Commander Vilyak glanced over his shoulder at Cooper and a female Agent who were standing behind him. Slowly, an icy calm came over him; his eyes became as flat and dead as a doll’s once more. He glanced at Max before turning to face Cooper, his comrade in the Red Branch. To Max, it seemed that a silent conversation was taking place between them. After several moments, Vilyak permitted himself to be led from the room. The door was closed, calm was restored, and for the first time the reality of Ms. Richter’s words dawned upon Max.
They were leaving Rowan.
Max glanced at the cluster of shrouded crones at the table. They whispered to one another with obvious pleasure, beaming at Max and David with sharp-toothed grins and something resembling motherly affection. Max’s father looked clammy and bloodless; even David looked shocked.

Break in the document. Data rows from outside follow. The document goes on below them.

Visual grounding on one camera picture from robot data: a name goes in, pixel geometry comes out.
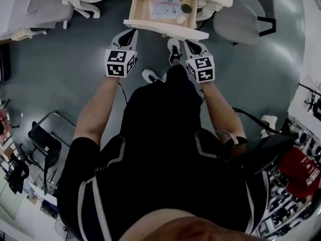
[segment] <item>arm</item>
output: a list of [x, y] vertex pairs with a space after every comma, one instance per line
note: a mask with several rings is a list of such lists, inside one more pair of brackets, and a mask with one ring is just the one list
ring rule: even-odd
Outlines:
[[107, 77], [78, 117], [74, 139], [85, 137], [100, 146], [106, 128], [119, 78]]
[[227, 131], [236, 137], [245, 137], [241, 120], [212, 81], [201, 83], [207, 108], [216, 131]]

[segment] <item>black shorts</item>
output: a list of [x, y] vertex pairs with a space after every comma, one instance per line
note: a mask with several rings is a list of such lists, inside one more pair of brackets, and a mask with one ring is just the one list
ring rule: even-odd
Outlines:
[[177, 65], [167, 71], [166, 82], [158, 80], [138, 88], [131, 96], [121, 125], [124, 137], [137, 132], [196, 132], [201, 128], [202, 98], [189, 81], [185, 68]]

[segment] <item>foot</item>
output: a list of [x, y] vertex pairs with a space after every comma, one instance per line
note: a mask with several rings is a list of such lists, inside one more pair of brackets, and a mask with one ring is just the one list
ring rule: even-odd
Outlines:
[[144, 80], [146, 80], [148, 83], [154, 83], [157, 80], [160, 80], [164, 82], [162, 79], [160, 79], [155, 72], [153, 72], [150, 69], [144, 69], [144, 71], [141, 73]]
[[167, 43], [167, 47], [170, 51], [170, 64], [173, 64], [175, 59], [180, 60], [181, 52], [180, 52], [180, 42], [177, 39], [171, 38]]

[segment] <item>fan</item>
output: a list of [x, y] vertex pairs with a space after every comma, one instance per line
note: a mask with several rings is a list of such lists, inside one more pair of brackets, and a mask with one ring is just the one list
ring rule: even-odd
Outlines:
[[57, 234], [65, 240], [72, 239], [74, 237], [74, 235], [69, 232], [69, 230], [60, 219], [55, 223], [55, 230]]

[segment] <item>shoe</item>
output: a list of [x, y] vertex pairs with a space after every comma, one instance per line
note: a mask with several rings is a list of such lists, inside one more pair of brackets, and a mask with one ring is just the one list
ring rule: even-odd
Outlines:
[[175, 38], [171, 38], [171, 39], [169, 39], [169, 41], [167, 43], [167, 47], [170, 51], [170, 64], [172, 65], [172, 63], [175, 59], [180, 60], [180, 58], [181, 58], [180, 42]]
[[262, 116], [261, 120], [268, 123], [269, 127], [271, 129], [275, 130], [275, 125], [276, 125], [276, 121], [277, 121], [276, 116], [264, 115], [264, 116]]
[[144, 69], [144, 71], [141, 73], [144, 80], [146, 80], [148, 83], [154, 83], [157, 80], [160, 80], [161, 82], [164, 82], [162, 79], [160, 79], [155, 72], [153, 72], [150, 69]]

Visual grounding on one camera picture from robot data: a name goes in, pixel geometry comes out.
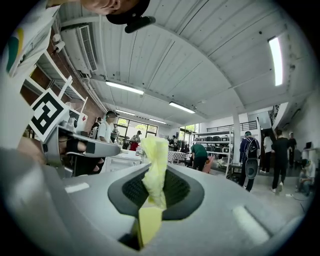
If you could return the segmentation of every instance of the backpack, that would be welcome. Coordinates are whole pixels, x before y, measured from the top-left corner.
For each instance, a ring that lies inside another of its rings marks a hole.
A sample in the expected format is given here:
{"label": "backpack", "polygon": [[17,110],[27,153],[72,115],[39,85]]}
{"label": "backpack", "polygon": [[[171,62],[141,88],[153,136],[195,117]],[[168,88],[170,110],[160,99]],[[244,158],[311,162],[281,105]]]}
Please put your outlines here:
{"label": "backpack", "polygon": [[247,146],[244,154],[246,159],[249,158],[258,158],[258,144],[257,144],[257,140],[254,138],[253,140],[250,140],[249,138],[245,138],[248,142],[249,145]]}

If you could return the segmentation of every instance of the black and white fiducial tag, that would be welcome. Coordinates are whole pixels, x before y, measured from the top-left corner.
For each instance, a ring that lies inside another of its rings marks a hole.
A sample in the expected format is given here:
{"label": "black and white fiducial tag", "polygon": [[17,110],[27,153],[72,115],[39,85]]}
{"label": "black and white fiducial tag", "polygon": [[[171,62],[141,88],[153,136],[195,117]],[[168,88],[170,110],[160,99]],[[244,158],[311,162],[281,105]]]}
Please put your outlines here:
{"label": "black and white fiducial tag", "polygon": [[68,111],[68,107],[50,88],[40,95],[31,108],[34,114],[29,125],[42,142]]}

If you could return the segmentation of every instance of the person in green shirt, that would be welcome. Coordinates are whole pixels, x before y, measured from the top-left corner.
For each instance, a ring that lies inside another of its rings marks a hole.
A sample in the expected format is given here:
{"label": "person in green shirt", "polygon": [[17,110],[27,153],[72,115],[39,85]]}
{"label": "person in green shirt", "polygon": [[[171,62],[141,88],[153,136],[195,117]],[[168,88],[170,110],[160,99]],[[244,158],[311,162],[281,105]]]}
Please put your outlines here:
{"label": "person in green shirt", "polygon": [[208,153],[204,146],[201,144],[194,144],[191,147],[191,153],[193,157],[193,169],[197,169],[202,172],[206,161],[208,160]]}

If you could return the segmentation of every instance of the table with checkered cloth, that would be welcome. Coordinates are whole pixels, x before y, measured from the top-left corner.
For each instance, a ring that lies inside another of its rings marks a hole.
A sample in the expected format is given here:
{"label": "table with checkered cloth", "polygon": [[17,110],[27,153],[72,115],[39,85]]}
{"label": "table with checkered cloth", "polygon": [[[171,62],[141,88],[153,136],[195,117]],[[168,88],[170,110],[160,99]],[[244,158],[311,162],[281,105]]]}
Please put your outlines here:
{"label": "table with checkered cloth", "polygon": [[181,160],[183,159],[187,154],[182,153],[182,152],[176,152],[176,151],[169,151],[168,152],[168,162],[172,163],[174,160],[178,159]]}

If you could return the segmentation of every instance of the air conditioner unit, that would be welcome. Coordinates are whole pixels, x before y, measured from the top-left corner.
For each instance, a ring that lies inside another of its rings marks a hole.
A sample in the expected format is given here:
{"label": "air conditioner unit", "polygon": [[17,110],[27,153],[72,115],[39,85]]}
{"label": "air conditioner unit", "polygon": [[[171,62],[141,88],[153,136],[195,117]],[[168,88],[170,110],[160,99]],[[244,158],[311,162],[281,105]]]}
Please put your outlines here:
{"label": "air conditioner unit", "polygon": [[90,71],[97,70],[89,25],[81,25],[61,31],[66,52],[80,77],[91,77]]}

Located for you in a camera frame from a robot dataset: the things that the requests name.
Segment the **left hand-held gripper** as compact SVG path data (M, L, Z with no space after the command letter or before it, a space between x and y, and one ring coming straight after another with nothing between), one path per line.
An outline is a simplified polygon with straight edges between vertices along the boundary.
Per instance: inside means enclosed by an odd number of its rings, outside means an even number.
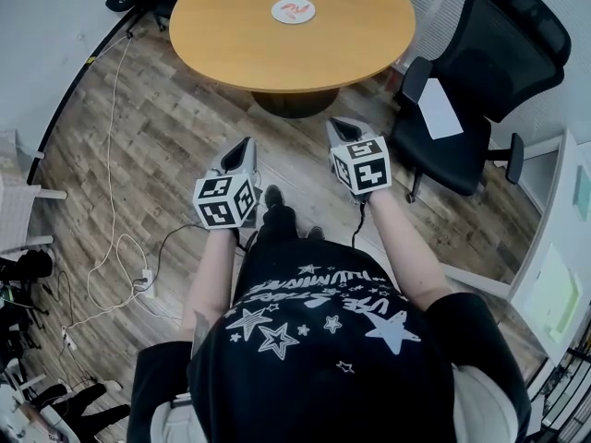
M259 194L257 146L251 137L226 143L195 184L193 205L208 230L253 228Z

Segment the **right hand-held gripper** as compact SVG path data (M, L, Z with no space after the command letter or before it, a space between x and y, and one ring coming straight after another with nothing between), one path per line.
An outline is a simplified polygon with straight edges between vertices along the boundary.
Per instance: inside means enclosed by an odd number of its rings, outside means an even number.
M374 191L392 185L391 161L385 139L363 121L330 117L325 128L330 145L330 163L337 180L356 204Z

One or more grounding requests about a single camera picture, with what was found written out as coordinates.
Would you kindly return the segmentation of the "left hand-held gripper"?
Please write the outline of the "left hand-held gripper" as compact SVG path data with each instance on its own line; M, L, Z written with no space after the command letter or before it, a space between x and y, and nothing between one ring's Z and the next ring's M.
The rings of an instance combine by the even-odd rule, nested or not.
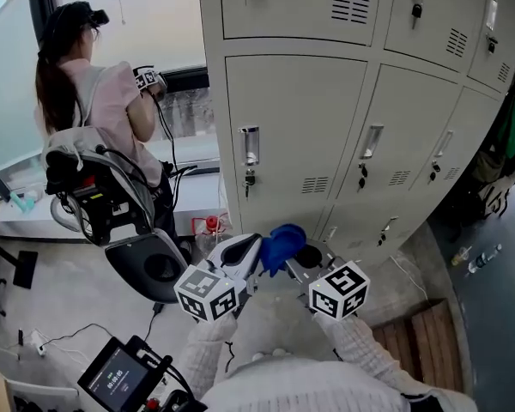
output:
M262 240L258 233L237 235L189 266L174 286L181 309L206 323L238 313L251 295Z

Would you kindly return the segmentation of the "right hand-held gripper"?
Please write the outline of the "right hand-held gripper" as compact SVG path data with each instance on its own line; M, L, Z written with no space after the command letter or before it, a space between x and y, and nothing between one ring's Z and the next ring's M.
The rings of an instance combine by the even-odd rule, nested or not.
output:
M290 277L300 285L299 299L314 312L344 319L362 307L370 279L353 261L337 256L325 243L308 241L286 261Z

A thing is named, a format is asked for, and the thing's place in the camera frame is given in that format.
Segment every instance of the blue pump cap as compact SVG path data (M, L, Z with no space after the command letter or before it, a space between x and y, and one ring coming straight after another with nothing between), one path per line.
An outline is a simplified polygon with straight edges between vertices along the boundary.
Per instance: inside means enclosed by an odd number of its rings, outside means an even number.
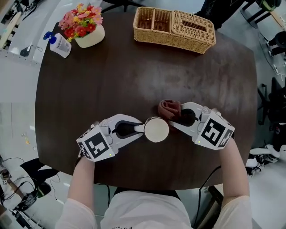
M49 42L51 44L54 44L57 40L57 38L53 36L53 33L50 31L46 32L46 34L44 35L44 40L47 40L47 39L49 39Z

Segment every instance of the white pot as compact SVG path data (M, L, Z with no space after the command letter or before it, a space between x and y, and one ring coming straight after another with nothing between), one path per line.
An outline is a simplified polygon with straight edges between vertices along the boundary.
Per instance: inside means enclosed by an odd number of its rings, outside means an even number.
M105 32L103 26L97 25L92 33L84 36L83 38L76 38L76 42L81 48L87 48L102 41L104 35Z

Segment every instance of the table surface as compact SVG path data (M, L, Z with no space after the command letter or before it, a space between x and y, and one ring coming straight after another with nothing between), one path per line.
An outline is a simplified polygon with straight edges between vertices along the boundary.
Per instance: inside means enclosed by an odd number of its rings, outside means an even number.
M157 115L163 99L216 107L235 128L246 162L254 138L257 76L253 52L216 33L205 54L136 42L134 14L106 13L104 40L82 49L72 42L64 59L46 49L38 79L35 122L40 161L72 174L76 139L96 120L125 114L142 122ZM60 32L56 26L54 32ZM145 137L96 162L94 182L149 190L200 187L220 165L219 152L170 132L152 143ZM221 183L221 171L207 185Z

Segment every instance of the brown cloth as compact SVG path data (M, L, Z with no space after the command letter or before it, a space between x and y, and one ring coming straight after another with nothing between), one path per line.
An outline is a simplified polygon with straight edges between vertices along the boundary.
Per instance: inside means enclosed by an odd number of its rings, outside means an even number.
M158 113L162 119L178 120L181 117L181 103L173 100L162 100L158 106Z

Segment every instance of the hand sanitizer bottle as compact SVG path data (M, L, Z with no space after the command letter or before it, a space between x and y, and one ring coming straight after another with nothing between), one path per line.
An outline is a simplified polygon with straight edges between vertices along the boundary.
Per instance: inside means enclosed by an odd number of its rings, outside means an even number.
M66 58L72 49L72 45L61 35L53 35L52 32L46 32L44 40L49 39L50 50L60 54L62 57Z

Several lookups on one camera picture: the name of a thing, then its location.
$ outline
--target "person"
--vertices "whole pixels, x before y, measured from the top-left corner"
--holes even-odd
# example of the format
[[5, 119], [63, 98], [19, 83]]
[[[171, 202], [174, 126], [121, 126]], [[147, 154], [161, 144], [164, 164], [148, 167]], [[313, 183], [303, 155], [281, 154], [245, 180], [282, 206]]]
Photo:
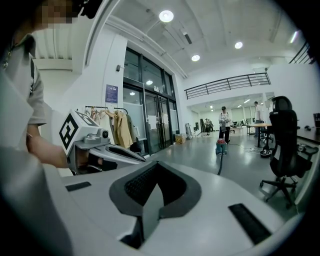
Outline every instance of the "person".
[[209, 119], [205, 119], [205, 130], [206, 130], [206, 135], [210, 135], [210, 122]]
[[[255, 112], [256, 112], [255, 123], [262, 124], [264, 122], [263, 114], [262, 114], [262, 107], [261, 107], [261, 105], [258, 104], [257, 101], [254, 102], [254, 105], [255, 105]], [[254, 137], [258, 137], [258, 133], [259, 133], [259, 129], [256, 127]]]
[[213, 132], [214, 131], [214, 124], [212, 123], [211, 120], [209, 120], [210, 122], [210, 132]]
[[231, 118], [229, 117], [229, 113], [227, 112], [227, 109], [225, 106], [221, 108], [222, 113], [219, 115], [219, 139], [225, 138], [224, 141], [226, 143], [229, 143], [229, 134], [230, 134], [230, 124], [231, 124]]
[[[49, 24], [71, 23], [72, 18], [86, 15], [92, 19], [102, 0], [44, 0], [33, 13], [15, 31], [5, 57], [1, 59], [1, 68], [9, 81], [6, 86], [13, 86], [17, 93], [32, 107], [33, 114], [24, 129], [19, 143], [15, 147], [28, 151], [43, 164], [56, 168], [68, 168], [67, 156], [61, 146], [53, 145], [41, 137], [39, 126], [46, 123], [44, 111], [44, 85], [39, 70], [34, 65], [31, 55], [35, 56], [36, 42], [31, 35], [44, 30]], [[88, 164], [89, 153], [79, 150], [79, 166]]]

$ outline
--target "clothing rack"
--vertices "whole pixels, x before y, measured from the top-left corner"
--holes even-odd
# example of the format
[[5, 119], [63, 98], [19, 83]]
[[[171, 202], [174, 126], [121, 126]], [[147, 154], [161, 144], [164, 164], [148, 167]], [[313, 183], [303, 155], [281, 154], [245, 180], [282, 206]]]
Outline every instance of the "clothing rack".
[[[108, 109], [107, 106], [85, 106], [85, 108], [96, 108], [96, 109]], [[128, 115], [128, 110], [123, 107], [114, 107], [115, 110], [125, 110], [126, 114]]]

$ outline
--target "round ceiling light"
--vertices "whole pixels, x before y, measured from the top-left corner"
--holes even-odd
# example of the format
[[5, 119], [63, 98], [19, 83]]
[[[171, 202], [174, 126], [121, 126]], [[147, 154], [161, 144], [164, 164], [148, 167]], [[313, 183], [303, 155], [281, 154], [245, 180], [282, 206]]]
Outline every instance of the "round ceiling light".
[[244, 45], [244, 44], [243, 44], [242, 42], [236, 42], [235, 45], [234, 45], [234, 47], [235, 47], [236, 49], [240, 49], [243, 45]]
[[163, 10], [159, 14], [159, 19], [162, 22], [170, 22], [170, 21], [172, 21], [174, 19], [174, 14], [169, 10]]
[[197, 62], [198, 60], [200, 60], [200, 56], [199, 56], [199, 55], [193, 55], [192, 58], [191, 58], [191, 60], [192, 60], [193, 62]]

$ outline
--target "pants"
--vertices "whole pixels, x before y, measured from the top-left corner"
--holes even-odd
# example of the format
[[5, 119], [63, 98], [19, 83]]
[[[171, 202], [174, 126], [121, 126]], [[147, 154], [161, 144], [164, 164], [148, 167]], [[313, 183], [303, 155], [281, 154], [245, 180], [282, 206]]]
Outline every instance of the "pants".
[[[263, 122], [264, 122], [264, 121], [261, 121], [261, 120], [256, 120], [256, 121], [255, 121], [256, 124], [262, 124]], [[258, 133], [259, 133], [259, 128], [256, 127], [256, 128], [255, 128], [255, 136], [258, 136]]]
[[219, 139], [220, 139], [220, 138], [223, 138], [223, 137], [224, 137], [224, 134], [225, 134], [224, 141], [225, 141], [226, 143], [229, 143], [230, 127], [226, 127], [226, 131], [222, 131], [222, 130], [221, 130], [221, 127], [220, 127], [220, 130], [219, 130]]

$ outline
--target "light fixture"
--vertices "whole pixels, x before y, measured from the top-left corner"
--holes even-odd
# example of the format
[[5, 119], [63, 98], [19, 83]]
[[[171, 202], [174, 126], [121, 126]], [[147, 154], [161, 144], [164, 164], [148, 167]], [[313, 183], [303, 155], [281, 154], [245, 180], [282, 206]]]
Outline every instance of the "light fixture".
[[244, 44], [243, 44], [242, 42], [236, 42], [235, 45], [234, 45], [234, 47], [235, 47], [236, 49], [240, 49], [243, 45], [244, 45]]
[[199, 56], [199, 55], [193, 55], [192, 58], [191, 58], [191, 60], [192, 60], [193, 62], [197, 62], [198, 60], [200, 60], [200, 56]]
[[292, 36], [292, 38], [290, 40], [290, 44], [292, 44], [296, 40], [297, 35], [298, 35], [298, 31], [294, 32], [294, 34], [293, 34], [293, 36]]
[[159, 19], [162, 22], [170, 22], [170, 21], [172, 21], [174, 19], [174, 14], [169, 10], [163, 10], [159, 14]]

“I understand that this comes as a surprise to some,” said Ms. Richter, failing even to glance in Max and David’s direction. “And we are deeply grieved to say farewell to our students. While circumstance dictates that we sever their ties to this school, we hope and trust that Scott McDaniels will also be permitted to live among the witches with his son.”
“Of course,” said Dame Mako with an obliging nod toward Mr. McDaniels. “He will be received with honor.”
“Then they will be free to leave with you as early as tomorrow morning,” said Ms. Richter. “And now we must move on to more pressing business—the escalating evil that plagues the world now that Astaroth is free. . . .”
Max sat in stunned silence while ministers and senators shuffled papers and reported on troubles in their home countries. It was a grim recital of assassinations, plane crashes, train derailments, and crop failures. Angry mobs were gathering outside capital buildings; desperate refugees were stampeding toward the borders of the world’s wealthier nations. Power stations had succumbed to mysterious fires, and it was becoming clear that the Enemy had long been infiltrating a number of governments. The numbers were staggering: a billion people without electricity, two billion without access to television or radio. A short black man in a gray suit reported that more than sixty governments were on the verge of collapse, their countries facing civil war. Miss Kraken spoke Max’s mind when she interrupted an ample-bellied senator with a southern drawl.
“These reports can’t be correct,” she snapped. “As bad as things are, the newspapers haven’t reported anything even approaching these proportions of catastrophe!”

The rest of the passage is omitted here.